Encrypting passwords using OpenPGP is a straight forward approach, especially if you use OpenPGP already in your team.
We looked at pass and found it is a very nice tool for password management, so we examined how we could use it
in our team. It stores passwords in separate files, using GnuPG for encryption.
By default, pass uses ~/.password-store as the root directory for personal passwords and configures your OpenPGP
encryption key in a file called .gpg-id. But you can also create subdirectories with different .gpg-id files to encrypt
passwords for different OpenPGP keys. A .gpg-id file recursively defines the keys used, unless it is overruled by
another .gpg-id file in a directory below.
You can even switch between multiple root directories, i. e., different password stores. In QtPass
these are called profiles.
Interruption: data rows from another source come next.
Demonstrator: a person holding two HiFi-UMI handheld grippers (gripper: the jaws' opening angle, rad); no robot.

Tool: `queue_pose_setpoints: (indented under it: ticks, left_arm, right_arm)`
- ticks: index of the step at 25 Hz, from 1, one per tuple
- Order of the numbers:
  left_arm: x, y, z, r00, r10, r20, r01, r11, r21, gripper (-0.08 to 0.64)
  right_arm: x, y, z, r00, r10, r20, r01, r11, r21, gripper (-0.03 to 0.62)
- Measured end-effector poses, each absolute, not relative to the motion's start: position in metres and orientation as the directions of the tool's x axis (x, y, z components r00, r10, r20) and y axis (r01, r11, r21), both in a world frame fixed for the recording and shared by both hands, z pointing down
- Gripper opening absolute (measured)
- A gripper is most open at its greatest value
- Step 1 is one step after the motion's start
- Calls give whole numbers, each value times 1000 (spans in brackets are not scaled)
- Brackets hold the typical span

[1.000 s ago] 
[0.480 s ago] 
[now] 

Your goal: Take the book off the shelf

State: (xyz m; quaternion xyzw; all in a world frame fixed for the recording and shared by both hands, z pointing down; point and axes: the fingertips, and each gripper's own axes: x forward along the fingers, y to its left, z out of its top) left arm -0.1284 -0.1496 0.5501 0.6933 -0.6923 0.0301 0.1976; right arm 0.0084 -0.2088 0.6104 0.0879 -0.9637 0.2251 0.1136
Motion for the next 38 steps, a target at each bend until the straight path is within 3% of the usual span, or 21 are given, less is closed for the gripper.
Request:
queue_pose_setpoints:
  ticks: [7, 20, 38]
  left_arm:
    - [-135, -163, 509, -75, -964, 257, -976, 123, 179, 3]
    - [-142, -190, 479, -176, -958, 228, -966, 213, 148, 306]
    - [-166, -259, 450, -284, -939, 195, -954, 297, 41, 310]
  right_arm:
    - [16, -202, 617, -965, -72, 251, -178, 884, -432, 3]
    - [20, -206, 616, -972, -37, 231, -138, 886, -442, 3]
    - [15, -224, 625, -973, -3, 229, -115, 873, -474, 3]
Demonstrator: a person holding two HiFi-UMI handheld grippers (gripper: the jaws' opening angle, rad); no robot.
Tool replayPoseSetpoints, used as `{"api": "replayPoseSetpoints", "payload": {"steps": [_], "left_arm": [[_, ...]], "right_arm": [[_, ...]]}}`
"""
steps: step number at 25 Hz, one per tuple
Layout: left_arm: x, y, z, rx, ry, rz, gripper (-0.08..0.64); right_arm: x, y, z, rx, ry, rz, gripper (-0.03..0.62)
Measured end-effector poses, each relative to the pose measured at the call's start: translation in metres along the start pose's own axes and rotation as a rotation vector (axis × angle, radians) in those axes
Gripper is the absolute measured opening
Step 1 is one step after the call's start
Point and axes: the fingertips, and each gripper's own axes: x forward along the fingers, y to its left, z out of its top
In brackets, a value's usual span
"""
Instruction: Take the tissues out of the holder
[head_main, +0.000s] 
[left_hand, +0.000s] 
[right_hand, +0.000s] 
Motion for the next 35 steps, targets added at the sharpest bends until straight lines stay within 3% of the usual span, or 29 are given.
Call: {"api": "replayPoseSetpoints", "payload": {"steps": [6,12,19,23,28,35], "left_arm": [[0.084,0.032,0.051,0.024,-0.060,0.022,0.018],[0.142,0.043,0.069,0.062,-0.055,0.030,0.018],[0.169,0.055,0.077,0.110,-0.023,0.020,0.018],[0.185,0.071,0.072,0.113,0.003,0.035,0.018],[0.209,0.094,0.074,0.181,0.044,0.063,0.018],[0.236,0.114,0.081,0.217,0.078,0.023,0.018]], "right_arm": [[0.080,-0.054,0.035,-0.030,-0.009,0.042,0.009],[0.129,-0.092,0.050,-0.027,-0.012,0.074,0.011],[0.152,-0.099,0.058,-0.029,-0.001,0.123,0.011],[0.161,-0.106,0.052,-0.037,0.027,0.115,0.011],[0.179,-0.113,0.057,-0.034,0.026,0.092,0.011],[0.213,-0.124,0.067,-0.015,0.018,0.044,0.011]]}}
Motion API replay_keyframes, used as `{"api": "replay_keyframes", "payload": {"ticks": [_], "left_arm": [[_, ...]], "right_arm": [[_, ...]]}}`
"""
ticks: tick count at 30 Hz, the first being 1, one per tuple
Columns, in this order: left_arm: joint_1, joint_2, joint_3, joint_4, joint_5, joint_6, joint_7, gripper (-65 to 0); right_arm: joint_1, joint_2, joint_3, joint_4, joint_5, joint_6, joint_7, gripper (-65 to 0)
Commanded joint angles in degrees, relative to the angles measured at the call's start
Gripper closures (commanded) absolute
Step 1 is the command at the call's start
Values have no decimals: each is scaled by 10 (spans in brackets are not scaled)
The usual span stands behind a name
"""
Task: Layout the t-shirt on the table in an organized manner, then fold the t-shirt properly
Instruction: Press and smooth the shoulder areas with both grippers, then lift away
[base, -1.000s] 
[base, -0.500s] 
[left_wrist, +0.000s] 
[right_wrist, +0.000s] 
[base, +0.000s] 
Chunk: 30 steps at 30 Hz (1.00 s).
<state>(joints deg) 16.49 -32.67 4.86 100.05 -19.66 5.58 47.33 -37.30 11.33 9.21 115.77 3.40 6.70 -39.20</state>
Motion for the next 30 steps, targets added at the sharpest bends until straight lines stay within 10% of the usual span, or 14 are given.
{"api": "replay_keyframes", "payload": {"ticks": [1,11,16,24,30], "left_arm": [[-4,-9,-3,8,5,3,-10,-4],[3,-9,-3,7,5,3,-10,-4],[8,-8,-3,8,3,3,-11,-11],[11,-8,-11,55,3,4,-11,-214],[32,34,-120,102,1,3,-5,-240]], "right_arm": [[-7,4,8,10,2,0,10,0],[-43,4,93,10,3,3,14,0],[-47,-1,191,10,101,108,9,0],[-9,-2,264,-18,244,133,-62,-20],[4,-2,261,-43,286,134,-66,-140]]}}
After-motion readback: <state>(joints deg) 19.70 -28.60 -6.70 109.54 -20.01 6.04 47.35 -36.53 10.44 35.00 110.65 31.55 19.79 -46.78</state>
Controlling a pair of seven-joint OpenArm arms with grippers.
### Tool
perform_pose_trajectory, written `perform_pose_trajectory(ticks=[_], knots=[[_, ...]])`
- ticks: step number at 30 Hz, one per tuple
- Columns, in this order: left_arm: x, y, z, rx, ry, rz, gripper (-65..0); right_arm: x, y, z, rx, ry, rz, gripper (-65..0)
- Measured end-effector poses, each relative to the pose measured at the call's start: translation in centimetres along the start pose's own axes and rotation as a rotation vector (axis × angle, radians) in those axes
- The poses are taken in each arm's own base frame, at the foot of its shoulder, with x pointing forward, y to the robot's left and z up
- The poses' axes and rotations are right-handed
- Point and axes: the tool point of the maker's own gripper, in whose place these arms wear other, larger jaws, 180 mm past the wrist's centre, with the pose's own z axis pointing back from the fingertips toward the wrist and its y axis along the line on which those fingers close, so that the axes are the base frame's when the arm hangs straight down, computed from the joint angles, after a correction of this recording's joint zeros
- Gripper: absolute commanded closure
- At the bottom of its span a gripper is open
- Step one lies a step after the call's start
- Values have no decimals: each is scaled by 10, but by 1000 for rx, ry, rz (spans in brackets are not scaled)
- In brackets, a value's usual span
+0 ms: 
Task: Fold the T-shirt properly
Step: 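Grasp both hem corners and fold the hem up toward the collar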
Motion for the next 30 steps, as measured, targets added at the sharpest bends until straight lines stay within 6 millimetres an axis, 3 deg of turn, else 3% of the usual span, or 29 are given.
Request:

An example pass password store could look like this:
store_root_dir/
.gpg-id # with key IDs of Alice and Bob
alice/
.gpg-id # only key ID of Alice
matrix.gpg # encrypted for Alice
server1.gpg # encrypted for Alice
server2.gpg # encrypted for Alice
bob/
.gpg-id # only key ID of Bob
mastodon.gpg # encrypted for Bob
matrix.gpg # encrypted for Bob
seafile/
team_library.gpg # encrypted for Alice and Bob
In this example, the team_library.gpg was encrypted for both Alice and Bob because the seafile directory doesn't
have it's own .gpg-id file, so pass uses the one from the nearest parent directory.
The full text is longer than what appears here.